#### [Problem description]
Search for the word "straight" in the entries. Each line that holds it should be copied.
(Data for this task Opens)
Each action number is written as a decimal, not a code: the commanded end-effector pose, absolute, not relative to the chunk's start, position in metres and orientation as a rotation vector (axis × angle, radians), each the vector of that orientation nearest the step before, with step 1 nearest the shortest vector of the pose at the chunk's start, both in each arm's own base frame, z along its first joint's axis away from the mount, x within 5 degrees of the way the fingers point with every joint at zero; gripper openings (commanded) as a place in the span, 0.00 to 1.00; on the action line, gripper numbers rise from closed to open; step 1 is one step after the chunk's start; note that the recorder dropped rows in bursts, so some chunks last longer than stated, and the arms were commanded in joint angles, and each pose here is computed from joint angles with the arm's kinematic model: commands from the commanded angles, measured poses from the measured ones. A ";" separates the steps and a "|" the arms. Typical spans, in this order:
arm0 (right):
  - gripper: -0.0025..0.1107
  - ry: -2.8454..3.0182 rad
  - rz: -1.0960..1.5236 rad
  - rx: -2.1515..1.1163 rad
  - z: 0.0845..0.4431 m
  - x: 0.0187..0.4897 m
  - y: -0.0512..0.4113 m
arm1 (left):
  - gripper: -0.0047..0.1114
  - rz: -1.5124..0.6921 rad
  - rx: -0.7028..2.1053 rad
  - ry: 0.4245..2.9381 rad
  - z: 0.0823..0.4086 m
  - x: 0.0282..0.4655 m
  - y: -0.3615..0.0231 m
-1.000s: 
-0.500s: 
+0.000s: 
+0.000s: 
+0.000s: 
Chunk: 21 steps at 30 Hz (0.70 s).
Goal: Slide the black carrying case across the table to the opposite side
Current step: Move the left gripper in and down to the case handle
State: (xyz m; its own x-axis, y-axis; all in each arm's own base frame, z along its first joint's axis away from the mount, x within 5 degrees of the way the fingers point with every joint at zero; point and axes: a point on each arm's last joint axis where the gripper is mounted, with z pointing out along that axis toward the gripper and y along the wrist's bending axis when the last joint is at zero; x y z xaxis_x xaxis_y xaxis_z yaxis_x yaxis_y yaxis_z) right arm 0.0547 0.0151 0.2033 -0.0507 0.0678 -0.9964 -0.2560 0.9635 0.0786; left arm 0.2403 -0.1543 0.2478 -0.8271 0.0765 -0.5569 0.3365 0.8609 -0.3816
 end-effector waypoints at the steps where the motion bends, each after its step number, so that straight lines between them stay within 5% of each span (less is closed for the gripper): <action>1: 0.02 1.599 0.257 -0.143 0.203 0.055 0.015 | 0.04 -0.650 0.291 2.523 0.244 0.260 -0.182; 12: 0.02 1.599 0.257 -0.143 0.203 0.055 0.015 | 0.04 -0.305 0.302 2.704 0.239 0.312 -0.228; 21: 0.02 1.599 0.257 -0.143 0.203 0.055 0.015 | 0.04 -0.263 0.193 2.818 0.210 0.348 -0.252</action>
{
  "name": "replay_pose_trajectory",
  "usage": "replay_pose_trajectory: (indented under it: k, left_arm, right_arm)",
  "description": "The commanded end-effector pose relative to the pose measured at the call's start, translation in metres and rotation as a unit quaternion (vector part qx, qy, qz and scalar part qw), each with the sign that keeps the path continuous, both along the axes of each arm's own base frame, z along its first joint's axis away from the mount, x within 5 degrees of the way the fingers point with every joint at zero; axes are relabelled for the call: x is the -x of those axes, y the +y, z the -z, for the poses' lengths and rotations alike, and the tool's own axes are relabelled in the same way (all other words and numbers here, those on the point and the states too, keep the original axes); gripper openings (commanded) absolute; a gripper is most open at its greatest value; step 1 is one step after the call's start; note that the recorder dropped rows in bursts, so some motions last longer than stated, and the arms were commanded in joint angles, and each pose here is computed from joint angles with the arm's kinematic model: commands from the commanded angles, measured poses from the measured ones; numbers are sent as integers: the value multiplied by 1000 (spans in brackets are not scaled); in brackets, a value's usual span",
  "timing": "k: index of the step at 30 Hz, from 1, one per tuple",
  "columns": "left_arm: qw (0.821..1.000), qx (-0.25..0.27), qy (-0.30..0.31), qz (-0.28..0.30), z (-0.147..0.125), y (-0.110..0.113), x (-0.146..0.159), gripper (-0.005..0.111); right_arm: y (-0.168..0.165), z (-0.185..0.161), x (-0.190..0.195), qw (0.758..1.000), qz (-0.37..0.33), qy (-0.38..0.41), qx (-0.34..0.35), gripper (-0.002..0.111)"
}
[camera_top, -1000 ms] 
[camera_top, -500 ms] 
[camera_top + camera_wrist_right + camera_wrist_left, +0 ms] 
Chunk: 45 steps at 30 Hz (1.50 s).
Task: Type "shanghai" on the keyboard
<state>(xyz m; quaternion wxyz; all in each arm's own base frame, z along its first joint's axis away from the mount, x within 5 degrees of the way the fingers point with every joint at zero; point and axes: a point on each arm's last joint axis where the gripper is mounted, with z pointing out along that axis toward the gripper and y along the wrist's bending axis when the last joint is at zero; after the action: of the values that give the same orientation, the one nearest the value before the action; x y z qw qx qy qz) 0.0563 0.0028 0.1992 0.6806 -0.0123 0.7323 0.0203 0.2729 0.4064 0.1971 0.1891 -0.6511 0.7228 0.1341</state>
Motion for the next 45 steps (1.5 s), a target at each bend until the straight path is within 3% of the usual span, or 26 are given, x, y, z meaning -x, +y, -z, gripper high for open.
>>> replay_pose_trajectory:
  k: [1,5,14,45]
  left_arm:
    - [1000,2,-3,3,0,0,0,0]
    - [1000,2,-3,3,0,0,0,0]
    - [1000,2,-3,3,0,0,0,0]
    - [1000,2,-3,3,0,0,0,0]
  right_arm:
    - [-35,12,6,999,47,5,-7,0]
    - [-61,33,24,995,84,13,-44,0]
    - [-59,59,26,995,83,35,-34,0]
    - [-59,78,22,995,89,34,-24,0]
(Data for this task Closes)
#### [Output of the exercise]
 end-effector waypoints at the steps where the motion bends, each after its step number, so that straight lines between them stay within 5% of each span (less is closed for the gripper): <action>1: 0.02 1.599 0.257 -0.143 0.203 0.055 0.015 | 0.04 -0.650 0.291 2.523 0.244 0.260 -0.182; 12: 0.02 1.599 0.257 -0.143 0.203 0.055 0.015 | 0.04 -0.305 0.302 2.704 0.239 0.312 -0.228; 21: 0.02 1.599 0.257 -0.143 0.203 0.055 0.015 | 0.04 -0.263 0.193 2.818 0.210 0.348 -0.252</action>
Motion for the next 45 steps (1.5 s), a target at each bend until the straight path is within 3% of the usual span, or 26 are given, x, y, z meaning -x, +y, -z, gripper high for open.

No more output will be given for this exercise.